BEGIN Data block

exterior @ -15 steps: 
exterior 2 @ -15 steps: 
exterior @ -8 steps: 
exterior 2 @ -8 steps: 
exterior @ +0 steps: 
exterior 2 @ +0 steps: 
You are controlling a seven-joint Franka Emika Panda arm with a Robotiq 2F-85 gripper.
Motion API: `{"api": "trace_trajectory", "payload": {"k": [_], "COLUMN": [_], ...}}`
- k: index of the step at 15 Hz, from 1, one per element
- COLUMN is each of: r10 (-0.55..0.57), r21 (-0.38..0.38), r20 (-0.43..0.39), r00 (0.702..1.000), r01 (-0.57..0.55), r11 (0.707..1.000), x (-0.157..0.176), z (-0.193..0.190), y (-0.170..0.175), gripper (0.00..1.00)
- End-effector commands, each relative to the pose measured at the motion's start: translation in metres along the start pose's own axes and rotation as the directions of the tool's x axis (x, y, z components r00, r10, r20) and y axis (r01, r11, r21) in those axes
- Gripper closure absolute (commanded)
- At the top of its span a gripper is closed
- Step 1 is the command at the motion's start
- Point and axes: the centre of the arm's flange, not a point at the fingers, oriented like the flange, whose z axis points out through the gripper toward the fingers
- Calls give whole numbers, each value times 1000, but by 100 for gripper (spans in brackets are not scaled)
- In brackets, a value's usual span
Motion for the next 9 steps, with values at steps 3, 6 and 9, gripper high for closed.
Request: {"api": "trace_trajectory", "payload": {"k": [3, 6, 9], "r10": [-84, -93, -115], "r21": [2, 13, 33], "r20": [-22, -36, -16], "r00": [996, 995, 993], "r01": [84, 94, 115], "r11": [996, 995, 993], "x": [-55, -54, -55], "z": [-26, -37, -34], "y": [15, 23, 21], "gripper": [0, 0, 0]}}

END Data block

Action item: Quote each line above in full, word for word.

Solution to the problem:
exterior @ -15 steps: 
exterior 2 @ -15 steps: 
exterior @ -8 steps: 
exterior 2 @ -8 steps: 
exterior @ +0 steps: 
exterior 2 @ +0 steps: 
You are controlling a seven-joint Franka Emika Panda arm with a Robotiq 2F-85 gripper.
Motion API: `{"api": "trace_trajectory", "payload": {"k": [_], "COLUMN": [_], ...}}`
- k: index of the step at 15 Hz, from 1, one per element
- COLUMN is each of: r10 (-0.55..0.57), r21 (-0.38..0.38), r20 (-0.43..0.39), r00 (0.702..1.000), r01 (-0.57..0.55), r11 (0.707..1.000), x (-0.157..0.176), z (-0.193..0.190), y (-0.170..0.175), gripper (0.00..1.00)
- End-effector commands, each relative to the pose measured at the motion's start: translation in metres along the start pose's own axes and rotation as the directions of the tool's x axis (x, y, z components r00, r10, r20) and y axis (r01, r11, r21) in those axes
- Gripper closure absolute (commanded)
- At the top of its span a gripper is closed
- Step 1 is the command at the motion's start
- Point and axes: the centre of the arm's flange, not a point at the fingers, oriented like the flange, whose z axis points out through the gripper toward the fingers
- Calls give whole numbers, each value times 1000, but by 100 for gripper (spans in brackets are not scaled)
- In brackets, a value's usual span
Motion for the next 9 steps, with values at steps 3, 6 and 9, gripper high for closed.
Request: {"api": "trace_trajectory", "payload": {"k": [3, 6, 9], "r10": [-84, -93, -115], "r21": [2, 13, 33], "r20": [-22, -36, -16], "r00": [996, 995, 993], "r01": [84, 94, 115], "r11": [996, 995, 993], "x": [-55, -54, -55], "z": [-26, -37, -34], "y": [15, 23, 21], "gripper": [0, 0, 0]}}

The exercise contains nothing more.